Global temperatures in 2025 ranked as the third-highest on record, according to analyses released by three major climate monitoring agencies, highlighting the continued acceleration of human-driven warming despite cooling influences from La Nina.
Scientists confirm 2025 as third-hottest year on record
Scientists confirmed that 2025 was the third-hottest year on record, with global temperatures reaching about 1.4C above pre-industrial levels despite the cooling influence of La Niña.
March 9, 2026

Global temperatures in 2025 ranked as the third-highest on record, according to analyses released by three major climate monitoring agencies, highlighting the continued acceleration of human-driven warming despite cooling influences from natural climate cycles, Bloomberg reports.

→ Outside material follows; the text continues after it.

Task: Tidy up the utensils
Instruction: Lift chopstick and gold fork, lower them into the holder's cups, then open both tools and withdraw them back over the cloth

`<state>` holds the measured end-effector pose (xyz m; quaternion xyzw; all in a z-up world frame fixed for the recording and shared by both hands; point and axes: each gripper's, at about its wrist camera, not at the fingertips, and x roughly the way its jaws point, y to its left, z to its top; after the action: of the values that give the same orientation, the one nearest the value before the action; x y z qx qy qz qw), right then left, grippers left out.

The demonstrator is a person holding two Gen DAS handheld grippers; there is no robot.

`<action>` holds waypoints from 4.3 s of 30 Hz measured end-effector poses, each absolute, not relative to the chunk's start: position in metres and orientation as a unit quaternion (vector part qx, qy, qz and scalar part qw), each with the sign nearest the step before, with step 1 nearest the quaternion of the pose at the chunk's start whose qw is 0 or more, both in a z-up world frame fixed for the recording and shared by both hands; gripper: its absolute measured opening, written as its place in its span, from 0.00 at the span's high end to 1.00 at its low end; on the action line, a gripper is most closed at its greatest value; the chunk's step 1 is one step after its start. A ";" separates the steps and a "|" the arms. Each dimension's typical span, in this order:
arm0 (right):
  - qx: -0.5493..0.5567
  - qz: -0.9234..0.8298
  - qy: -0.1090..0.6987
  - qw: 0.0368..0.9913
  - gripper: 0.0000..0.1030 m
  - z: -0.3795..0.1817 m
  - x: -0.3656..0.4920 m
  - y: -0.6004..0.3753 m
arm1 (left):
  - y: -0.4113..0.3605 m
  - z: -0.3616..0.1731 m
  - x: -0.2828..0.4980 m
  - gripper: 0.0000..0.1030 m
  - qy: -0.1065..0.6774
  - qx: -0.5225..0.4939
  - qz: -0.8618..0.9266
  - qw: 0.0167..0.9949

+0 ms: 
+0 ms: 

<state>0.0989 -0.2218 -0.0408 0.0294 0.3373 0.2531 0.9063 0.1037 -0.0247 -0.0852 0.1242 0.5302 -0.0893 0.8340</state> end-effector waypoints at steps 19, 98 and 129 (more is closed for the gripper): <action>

Data published on January 14 by the European Union’s Copernicus Climate Change Service, the UK Met Office and the US-based Berkeley Earth group showed that 2025 trailed only 2024 and 2023 in global heat levels. The findings indicate that last year remained exceptionally warm even as a La Niña phase in the equatorial Pacific Ocean — which typically suppresses global temperatures — developed during the year.

The result suggests that the warming effect of greenhouse gas emissions is increasingly overwhelming natural climate variability. “Human-caused warming is now really overwhelming inter-annual natural variability” in weather, said Daniel Swain, a climate scientist in the University of California’s Agriculture and Natural Resources division.

According to the agencies, global temperatures in 2025 were between 1.41C and 1.47C above the 1850-1900 pre-industrial average. Copernicus estimated the year at 1.47C above that baseline, while Berkeley Earth placed it at 1.44C and the UK Met Office calculated 1.41C.

The data also indicate that the average global temperature over the past three years has exceeded 1.5C above pre-industrial levels for the first time, breaching the symbolic threshold set by governments in the 2015 Paris Agreement. Copernicus estimates the world could fully surpass the 1.5C warming mark by mid-2029, around 13 years earlier than projected when the agreement was signed.

Researchers at Berkeley Earth said recent temperature trends suggest a potential acceleration in warming. “The warming spike observed from 2023-2025 has been extreme, and suggests an acceleration,” the group wrote.

Scientists say multiple factors may be contributing to the recent surge in temperatures, including reductions in reflective low-level clouds and a decline in sulphur pollution from shipping — emissions that previously had a cooling effect on the atmosphere.

Other datasets broadly support the findings. The US National Aeronautics and Space Administration recorded 2025 as marginally warmer than 2023, tying the two years as the second-hottest on record in its dataset. The National Oceanic and Atmospheric Administration found 2025 to be slightly cooler than 2023 but noted that the upper ocean — the top 700 metres — reached the highest temperatures ever recorded.

Extreme heat was widely felt across the planet. At least half of the world’s land areas experienced an above-average number of heat-stress days in 2025, defined as conditions that feel like at least 32C. In Greenland, temperatures in May climbed more than 12C above average in some areas, causing ice to melt 12 times faster than usual on May 19.

Because global greenhouse gas emissions continue to rise, scientists note that the past 11 years have been the 11 hottest on record, while the warmest 25 years have all occurred since 1998.